Установилось долгое неловкое молчание. Его прервал Никита Кириллович.
– Мария Владимировна говорила мне, что вы увлеклись поисками свет-травы, – обратился он к Феде. – Интересно, что на это натолкнула вас легенда…
– Но пока эти поиски не увенчались успехом, – ответил Федя и рассказал о записях Саниного деда и о том, как все собранные травы были отвергнуты Савелием Пряхиным.
– У меня тоже хранится один интересный документ о свет-траве, – сказал Никита Кириллович.
– Даже документ? – изумился Федя.
– Сейчас я вам его покажу. Пожалуйста, выдвиньте ящик этого стола, – он головой показал на столик с коричневым радиоприемником.
Близился вечер, и больной чувствовал себя хуже. Он говорил вяло и тихо. И Маша беспокойно наблюдала за ним.
Федя поставил маленький легкий ящик на диван около Никиты Кирилловича. В ящике лежали аккуратные стопки бумаг и небольшие, склеенные из газеты и чем-то заполненные пакетики.
Никита Кириллович порылся в бумагах, достал конверт, извлек из него пожелтевшую бумагу. Казалось, что она лежала много лет под лучами палящего солнца.
– Это она от времени пожелтела, – сказал Банщиков, протягивая бумагу Феде. – Прочтите вслух.
Федя взял ее и сразу же узнал почерк Петра Яковлевича Кузнецова. Мелкие буквы, ровненько уложенные, тянулись по строчкам, как бисерные нитки.
– Милостивая государыня Арина Алексеевна! Не знаю, дойдет ли до вас это послание, – запинаясь, с трудом разбирал Федя. – Проживаю я, как известно вам, в далекой Сибири. Представлял себе оную совсем не такою.
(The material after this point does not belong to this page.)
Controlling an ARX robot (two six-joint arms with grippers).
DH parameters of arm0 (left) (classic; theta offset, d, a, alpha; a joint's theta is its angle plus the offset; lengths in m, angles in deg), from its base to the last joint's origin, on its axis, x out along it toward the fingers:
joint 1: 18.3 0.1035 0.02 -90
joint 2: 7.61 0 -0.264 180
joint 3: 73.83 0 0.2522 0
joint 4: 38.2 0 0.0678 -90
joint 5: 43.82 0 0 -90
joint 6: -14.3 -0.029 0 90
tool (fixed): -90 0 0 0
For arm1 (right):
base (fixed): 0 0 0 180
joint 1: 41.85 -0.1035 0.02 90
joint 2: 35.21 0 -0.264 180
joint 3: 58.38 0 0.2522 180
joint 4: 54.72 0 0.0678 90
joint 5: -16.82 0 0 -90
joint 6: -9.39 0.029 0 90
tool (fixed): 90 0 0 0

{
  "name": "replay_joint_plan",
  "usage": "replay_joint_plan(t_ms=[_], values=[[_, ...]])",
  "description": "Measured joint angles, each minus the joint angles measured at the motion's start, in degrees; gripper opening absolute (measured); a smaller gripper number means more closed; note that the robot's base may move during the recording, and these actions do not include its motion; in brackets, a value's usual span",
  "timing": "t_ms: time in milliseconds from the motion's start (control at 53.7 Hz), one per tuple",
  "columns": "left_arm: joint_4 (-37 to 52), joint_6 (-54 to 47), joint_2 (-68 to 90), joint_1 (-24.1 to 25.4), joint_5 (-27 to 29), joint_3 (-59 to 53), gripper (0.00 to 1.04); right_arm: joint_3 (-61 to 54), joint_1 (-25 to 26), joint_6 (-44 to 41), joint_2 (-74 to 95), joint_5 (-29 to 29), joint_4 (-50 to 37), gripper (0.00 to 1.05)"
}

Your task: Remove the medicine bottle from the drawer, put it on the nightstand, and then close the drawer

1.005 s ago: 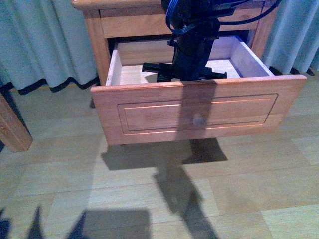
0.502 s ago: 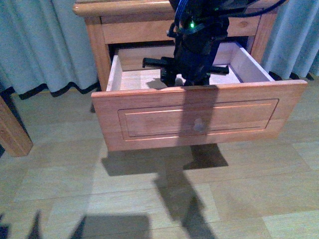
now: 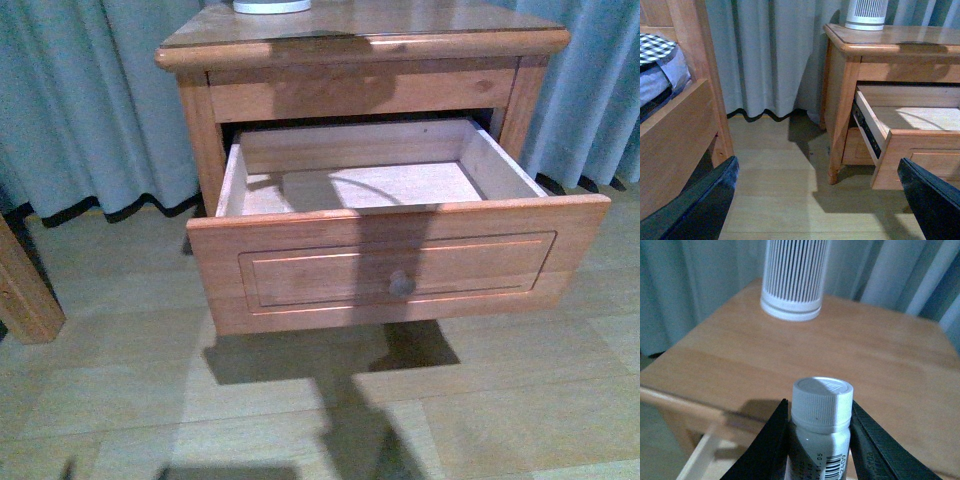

Оказывается же, везде те же люди, так же реки бегут и шумят такие же, как у нас, березы…
Маша задумчиво смотрела в открытое окно, где действительно так же, как и везде, и так же, как сто лет назад, перебирал ветер мелкую листву берез.
– Пишу вам с великою верою, что вы в отношениях ко мне прежняя и то, что именуют меня государственным преступником и ссыльным, не поколеблет вашей веры в меня.
О воле грущу, но и в неволе есть утешение. Пробую лечить той самой свет-травой, о коей писал вам неоднократно. Результаты хороши. Особливо поддаются излечению головные страдания.
Хотел бы поделиться знанием сей травы с коллегами. Но где тут! Нет веры ссыльному. Был здесь проездом медик не русский – видно, кое-что прослышал про свет-траву, так я умышленно ему ничего не рассказал. Любят на готовеньком величаться.
Молю вас – перешлите через Г. В. хоть несколько строк, написанных вашей рукою. Это очень утешит меня в моем одиночестве.
Преданный вам…
Подпись разобрать было невозможно.
Федя и Маша долго молчали. Их взволновали новые доказательства существования свет-травы и чувства, высказанные в старом, полуистлевшем письме.